De todas formas, este es un debate necesario porque evidentemente hay un desorden en la distribución de recursos y responsabilidades en el país.
Es claro, además, que el centralismo ha aumentado en los últimos años. Muchas de las decisiones de inversión en las regiones, incluso las más pequeñas, no se tramitan en los presupuestos de las alcaldías y departamentos, sino en el presupuesto nacional. Se han resucitado entidades como Caminos Vecinales para decidir y contratar obras de competencia de los entes territoriales. Y todos los días se observa la intromisión de la Nación a iniciativas locales como el metro de Bogotá o los Juegos Panamericanos.
En buena parte, esto ha sucedido porque hay una nutrida oferta (del Gobierno nacional) para reforzar la centralización, la cual se encuentra con una fuerte demanda (de las regiones) de mayor centralismo.
La oferta de centralismo surge de: (i) el propósito del Gobierno nacional de sacar pecho frente a la población de los territorios, desplazando a los mandatarios locales, quienes, en algunos casos, pertenecen a grupos políticos diferentes; (ii) la voluntad del Gobierno nacional de tomar decisiones de la órbita de alcaldes y gobernadores (evidente, por ejemplo, en eventos como los consejos comunitarios y otros semejantes); (iii) la oferta de “mermelada” a los congresistas para que, con los recursos del presupuesto nacional, se adelanten obras locales.
La demanda por centralización se manifiesta en: (i) las solicitudes de muchos alcaldes y gobernadores, especialmente los más débiles, de que la Nación les resuelva todos sus problemas y realice incluso las pequeñas inversiones que se deberían hacer con sus propios recursos (ellos se convierten en intermediarios pedigüeños, en lugar de realizar un mayor esfuerzo fiscal o de presionar por un buena reforma tributaria territorial); (ii) las solicitudes de los congresistas al gobierno nacional para influir, por medio de la mermelada, en sus territorios; y (iii) los paros y protestas sociales de todo tipo frente a los cuales solo responde el Gobierno nacional.

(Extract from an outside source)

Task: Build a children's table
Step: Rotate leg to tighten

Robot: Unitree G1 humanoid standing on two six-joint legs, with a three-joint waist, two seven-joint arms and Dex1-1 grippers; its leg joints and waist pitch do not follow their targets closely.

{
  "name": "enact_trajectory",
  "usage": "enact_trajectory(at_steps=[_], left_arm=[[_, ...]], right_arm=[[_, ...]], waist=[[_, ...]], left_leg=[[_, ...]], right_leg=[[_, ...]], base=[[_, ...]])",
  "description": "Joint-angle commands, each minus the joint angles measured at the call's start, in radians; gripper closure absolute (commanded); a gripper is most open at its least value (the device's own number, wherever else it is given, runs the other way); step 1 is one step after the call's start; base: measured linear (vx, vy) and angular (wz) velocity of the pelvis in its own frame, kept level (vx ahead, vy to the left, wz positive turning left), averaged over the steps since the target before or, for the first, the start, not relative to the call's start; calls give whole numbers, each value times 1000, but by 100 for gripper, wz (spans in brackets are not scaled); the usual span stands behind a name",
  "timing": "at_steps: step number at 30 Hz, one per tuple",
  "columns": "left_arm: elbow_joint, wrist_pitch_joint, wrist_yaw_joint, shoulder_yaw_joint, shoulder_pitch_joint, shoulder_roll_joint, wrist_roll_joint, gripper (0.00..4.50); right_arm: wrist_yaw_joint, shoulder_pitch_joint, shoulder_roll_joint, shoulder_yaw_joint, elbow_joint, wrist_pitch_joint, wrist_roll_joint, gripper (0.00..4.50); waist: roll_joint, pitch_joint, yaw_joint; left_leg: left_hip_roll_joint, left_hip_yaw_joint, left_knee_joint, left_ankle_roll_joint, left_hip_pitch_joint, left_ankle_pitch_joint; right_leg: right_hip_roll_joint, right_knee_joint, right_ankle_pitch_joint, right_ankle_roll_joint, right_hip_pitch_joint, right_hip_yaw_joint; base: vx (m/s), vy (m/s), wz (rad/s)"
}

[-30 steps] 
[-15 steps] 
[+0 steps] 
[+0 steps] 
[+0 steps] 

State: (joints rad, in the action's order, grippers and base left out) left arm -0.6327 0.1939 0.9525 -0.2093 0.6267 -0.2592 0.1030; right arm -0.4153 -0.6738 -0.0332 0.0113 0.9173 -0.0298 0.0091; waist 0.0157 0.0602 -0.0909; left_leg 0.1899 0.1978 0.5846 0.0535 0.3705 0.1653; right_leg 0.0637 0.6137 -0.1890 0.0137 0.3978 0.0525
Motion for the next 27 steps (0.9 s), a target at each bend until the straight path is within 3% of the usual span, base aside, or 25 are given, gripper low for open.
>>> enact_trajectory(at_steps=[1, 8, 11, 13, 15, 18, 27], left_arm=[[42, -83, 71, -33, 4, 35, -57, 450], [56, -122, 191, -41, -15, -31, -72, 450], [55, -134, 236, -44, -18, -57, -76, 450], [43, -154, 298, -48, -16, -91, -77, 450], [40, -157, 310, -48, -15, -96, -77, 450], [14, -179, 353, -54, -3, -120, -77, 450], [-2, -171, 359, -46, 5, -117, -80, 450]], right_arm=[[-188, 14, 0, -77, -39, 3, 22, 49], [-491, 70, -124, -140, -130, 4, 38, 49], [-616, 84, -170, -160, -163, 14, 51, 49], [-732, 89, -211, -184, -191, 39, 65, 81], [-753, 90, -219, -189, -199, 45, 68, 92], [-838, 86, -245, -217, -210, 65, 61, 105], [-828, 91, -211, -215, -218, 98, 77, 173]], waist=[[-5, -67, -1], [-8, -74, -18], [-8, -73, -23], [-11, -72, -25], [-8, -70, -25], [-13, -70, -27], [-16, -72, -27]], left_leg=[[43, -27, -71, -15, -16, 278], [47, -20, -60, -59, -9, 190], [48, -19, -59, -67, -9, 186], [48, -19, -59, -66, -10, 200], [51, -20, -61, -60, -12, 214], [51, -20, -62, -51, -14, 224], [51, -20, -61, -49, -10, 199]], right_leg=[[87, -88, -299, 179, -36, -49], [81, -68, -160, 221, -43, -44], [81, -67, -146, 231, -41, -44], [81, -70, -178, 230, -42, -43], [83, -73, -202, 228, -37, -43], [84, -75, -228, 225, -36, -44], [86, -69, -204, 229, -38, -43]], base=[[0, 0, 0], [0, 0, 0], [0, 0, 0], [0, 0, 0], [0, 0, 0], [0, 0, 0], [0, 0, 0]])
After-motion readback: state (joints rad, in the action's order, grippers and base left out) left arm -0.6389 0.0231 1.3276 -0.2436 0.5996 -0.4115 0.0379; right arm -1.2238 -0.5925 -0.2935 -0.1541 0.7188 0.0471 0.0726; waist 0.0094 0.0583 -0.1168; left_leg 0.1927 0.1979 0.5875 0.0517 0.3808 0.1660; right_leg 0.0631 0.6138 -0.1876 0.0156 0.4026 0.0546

En medio del creciente centralismo la discusión se ha reducido a pedir más plata y no a reestructurar el modelo de descentralización. No hay exigencias de mayor autonomía de los entes territoriales, tanto en materia de sus competencias como del necesario aumento de sus propios recursos tributarios.
Pero no todo en la descentralización tiene que ver con la plata y las responsabilidades de los entes territoriales. Deben revisarse las funciones de los llamados entes de control. Aumentar las transferencias y competencias, sin mejorar la vigilancia y combatir los abusos, solo seguirá enriqueciendo a los corruptos. Sin una reforma radical de los entes de control, la mayor descentralización conduciría a otra colosal pérdida de recursos.